[Task brief]
What is the number of lines in the listing that contain "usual"? Give that number only.

[Available data]
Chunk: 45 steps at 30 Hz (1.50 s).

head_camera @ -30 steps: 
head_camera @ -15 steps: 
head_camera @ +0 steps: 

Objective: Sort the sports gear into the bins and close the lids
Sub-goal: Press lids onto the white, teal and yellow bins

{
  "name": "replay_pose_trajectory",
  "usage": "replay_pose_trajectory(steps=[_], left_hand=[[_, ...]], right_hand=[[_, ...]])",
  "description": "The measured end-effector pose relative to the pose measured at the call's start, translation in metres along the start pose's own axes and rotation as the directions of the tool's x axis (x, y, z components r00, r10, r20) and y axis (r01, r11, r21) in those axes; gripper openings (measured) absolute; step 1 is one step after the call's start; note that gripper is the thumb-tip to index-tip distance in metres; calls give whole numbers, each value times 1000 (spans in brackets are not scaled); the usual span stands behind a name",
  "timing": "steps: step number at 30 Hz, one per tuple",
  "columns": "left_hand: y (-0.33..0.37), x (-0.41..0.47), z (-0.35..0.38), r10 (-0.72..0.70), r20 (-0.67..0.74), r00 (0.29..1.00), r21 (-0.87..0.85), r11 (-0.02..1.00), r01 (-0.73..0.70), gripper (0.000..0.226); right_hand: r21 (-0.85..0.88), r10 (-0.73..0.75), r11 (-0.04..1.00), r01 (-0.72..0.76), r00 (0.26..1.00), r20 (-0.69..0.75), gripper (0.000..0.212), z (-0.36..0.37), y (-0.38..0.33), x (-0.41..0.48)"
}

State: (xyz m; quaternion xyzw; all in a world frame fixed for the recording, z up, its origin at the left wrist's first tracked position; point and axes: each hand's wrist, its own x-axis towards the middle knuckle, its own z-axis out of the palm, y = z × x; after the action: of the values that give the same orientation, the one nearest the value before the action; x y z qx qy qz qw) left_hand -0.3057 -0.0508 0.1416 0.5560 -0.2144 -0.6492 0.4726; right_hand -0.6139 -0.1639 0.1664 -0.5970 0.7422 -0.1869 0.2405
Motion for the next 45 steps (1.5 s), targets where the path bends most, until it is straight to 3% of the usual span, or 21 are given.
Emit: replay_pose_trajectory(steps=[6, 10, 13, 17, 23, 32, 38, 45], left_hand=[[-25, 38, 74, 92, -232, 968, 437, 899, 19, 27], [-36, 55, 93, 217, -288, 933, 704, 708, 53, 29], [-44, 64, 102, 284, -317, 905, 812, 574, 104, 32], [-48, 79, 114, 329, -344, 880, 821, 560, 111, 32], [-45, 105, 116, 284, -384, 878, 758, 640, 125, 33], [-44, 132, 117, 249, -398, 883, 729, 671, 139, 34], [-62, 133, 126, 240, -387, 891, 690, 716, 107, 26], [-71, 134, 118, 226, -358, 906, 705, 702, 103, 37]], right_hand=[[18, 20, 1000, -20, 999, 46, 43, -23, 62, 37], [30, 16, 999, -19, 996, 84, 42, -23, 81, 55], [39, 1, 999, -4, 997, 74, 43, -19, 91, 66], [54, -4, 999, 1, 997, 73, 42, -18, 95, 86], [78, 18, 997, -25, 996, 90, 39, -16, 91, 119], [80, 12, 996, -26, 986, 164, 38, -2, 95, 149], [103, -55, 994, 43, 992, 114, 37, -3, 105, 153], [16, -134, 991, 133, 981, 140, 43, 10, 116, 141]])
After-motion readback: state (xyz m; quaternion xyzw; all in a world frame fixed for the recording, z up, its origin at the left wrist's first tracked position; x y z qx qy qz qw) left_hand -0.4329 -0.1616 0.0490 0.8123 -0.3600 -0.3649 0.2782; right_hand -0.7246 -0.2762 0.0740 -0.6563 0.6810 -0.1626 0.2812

[Problem solution]
2